── Data records ──

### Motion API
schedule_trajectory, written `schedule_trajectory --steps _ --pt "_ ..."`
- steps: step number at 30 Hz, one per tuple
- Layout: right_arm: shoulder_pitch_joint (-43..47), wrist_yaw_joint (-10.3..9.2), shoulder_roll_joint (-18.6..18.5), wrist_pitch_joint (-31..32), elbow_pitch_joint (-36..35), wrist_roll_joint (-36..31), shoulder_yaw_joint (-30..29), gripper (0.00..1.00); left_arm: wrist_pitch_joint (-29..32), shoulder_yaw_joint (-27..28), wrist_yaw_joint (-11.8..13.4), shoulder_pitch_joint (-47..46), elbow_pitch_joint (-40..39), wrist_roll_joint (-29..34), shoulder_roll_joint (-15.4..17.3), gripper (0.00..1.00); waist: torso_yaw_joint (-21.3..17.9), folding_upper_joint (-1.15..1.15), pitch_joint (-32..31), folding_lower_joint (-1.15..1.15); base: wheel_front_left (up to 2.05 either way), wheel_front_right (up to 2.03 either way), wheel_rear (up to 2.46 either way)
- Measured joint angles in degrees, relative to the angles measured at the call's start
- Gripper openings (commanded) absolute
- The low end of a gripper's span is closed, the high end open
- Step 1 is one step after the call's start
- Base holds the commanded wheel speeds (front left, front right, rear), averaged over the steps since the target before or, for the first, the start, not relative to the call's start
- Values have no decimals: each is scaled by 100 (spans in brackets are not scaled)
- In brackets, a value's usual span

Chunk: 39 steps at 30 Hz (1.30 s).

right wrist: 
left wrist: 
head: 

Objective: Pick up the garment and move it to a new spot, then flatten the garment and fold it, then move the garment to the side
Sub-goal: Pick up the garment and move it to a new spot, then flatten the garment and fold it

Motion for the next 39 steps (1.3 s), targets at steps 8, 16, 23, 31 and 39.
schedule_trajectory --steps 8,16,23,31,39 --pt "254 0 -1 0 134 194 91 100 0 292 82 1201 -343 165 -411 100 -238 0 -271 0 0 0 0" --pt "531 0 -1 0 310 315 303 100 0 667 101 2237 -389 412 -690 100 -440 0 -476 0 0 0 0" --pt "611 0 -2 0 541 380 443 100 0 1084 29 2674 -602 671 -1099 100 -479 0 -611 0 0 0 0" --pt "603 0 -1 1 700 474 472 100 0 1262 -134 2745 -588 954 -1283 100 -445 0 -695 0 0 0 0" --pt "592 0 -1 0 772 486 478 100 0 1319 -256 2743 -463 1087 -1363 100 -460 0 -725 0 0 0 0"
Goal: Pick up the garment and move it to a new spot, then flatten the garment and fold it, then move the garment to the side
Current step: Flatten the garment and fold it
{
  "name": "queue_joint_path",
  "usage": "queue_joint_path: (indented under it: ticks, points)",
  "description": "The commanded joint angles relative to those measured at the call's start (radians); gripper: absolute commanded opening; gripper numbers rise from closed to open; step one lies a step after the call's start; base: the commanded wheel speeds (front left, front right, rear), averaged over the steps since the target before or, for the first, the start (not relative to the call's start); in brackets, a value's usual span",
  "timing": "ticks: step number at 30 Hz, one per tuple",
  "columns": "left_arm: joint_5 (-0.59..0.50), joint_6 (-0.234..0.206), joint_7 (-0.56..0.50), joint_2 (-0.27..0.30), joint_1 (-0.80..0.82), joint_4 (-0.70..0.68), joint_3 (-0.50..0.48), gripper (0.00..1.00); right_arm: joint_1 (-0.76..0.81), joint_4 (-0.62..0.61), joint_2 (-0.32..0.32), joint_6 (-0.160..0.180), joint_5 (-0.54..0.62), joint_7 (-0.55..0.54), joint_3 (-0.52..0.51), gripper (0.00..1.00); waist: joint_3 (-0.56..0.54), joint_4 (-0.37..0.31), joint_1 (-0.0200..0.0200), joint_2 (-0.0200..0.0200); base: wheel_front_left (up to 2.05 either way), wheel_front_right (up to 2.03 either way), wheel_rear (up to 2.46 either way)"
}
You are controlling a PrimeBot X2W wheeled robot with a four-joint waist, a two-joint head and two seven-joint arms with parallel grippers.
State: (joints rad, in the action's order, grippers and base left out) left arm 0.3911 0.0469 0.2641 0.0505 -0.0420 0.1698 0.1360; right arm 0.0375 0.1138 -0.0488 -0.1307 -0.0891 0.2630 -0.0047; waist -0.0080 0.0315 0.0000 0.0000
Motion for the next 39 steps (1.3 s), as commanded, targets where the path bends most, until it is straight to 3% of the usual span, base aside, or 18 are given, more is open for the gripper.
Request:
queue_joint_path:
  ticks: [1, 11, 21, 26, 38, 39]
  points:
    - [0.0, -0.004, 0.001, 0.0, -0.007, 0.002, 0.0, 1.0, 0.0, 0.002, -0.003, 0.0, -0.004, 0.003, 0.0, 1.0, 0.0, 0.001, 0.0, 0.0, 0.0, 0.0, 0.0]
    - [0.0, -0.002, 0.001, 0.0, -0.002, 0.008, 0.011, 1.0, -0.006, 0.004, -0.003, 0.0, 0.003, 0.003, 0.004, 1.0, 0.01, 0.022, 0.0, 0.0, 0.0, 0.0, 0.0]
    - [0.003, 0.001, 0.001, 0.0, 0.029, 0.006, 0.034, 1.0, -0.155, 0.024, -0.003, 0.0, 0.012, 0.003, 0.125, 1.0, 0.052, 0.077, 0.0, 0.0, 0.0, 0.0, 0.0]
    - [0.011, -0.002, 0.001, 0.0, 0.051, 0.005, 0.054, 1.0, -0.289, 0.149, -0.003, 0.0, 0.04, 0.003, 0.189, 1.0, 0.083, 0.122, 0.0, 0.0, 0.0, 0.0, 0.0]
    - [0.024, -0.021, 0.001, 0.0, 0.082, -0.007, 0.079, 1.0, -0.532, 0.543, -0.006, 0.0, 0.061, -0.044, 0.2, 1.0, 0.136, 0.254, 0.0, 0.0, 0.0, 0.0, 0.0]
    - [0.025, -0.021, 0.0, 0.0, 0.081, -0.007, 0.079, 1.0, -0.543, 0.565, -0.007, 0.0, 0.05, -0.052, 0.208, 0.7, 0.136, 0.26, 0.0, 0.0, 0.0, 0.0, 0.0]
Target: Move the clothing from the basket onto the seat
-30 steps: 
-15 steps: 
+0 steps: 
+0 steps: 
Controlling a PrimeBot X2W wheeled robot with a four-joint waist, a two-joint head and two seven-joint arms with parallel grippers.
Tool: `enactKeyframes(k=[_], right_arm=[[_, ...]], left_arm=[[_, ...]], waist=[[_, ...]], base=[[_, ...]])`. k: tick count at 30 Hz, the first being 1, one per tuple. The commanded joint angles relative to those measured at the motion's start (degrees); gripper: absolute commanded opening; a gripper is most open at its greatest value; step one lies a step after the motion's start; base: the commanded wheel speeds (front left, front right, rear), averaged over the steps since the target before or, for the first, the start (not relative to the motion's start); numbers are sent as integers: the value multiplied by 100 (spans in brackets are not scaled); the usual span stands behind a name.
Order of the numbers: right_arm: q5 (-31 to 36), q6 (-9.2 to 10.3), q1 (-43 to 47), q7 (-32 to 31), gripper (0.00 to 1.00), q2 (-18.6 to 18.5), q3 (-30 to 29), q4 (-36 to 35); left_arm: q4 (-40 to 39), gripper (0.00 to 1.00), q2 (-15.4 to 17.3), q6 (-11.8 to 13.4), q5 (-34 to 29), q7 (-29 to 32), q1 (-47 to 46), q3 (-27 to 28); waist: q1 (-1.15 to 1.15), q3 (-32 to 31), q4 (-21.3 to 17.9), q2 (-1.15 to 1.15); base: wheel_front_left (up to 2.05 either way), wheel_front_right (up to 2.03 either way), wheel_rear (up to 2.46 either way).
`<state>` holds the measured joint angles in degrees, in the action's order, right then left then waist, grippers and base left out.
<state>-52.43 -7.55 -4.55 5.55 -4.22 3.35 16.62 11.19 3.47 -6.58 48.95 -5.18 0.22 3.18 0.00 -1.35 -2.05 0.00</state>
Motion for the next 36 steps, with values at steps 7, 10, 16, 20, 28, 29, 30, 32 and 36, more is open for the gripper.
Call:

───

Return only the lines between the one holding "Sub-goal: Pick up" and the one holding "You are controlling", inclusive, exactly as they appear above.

* [Exercise response]
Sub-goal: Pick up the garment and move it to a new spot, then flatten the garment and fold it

Motion for the next 39 steps (1.3 s), targets at steps 8, 16, 23, 31 and 39.
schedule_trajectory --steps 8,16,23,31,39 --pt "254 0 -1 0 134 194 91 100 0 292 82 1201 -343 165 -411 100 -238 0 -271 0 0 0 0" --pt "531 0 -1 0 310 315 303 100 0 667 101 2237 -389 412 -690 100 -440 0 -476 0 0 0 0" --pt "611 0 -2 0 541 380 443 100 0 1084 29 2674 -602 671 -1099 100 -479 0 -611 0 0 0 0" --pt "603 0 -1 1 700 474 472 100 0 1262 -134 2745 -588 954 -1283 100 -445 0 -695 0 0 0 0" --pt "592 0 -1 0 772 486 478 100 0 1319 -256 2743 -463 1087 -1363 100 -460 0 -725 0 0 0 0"
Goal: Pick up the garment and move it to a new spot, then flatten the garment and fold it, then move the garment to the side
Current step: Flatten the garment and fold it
{
  "name": "queue_joint_path",
  "usage": "queue_joint_path: (indented under it: ticks, points)",
  "description": "The commanded joint angles relative to those measured at the call's start (radians); gripper: absolute commanded opening; gripper numbers rise from closed to open; step one lies a step after the call's start; base: the commanded wheel speeds (front left, front right, rear), averaged over the steps since the target before or, for the first, the start (not relative to the call's start); in brackets, a value's usual span",
  "timing": "ticks: step number at 30 Hz, one per tuple",
  "columns": "left_arm: joint_5 (-0.59..0.50), joint_6 (-0.234..0.206), joint_7 (-0.56..0.50), joint_2 (-0.27..0.30), joint_1 (-0.80..0.82), joint_4 (-0.70..0.68), joint_3 (-0.50..0.48), gripper (0.00..1.00); right_arm: joint_1 (-0.76..0.81), joint_4 (-0.62..0.61), joint_2 (-0.32..0.32), joint_6 (-0.160..0.180), joint_5 (-0.54..0.62), joint_7 (-0.55..0.54), joint_3 (-0.52..0.51), gripper (0.00..1.00); waist: joint_3 (-0.56..0.54), joint_4 (-0.37..0.31), joint_1 (-0.0200..0.0200), joint_2 (-0.0200..0.0200); base: wheel_front_left (up to 2.05 either way), wheel_front_right (up to 2.03 either way), wheel_rear (up to 2.46 either way)"
}
You are controlling a PrimeBot X2W wheeled robot with a four-joint waist, a two-joint head and two seven-joint arms with parallel grippers.

With the answer given, the exercise is closed.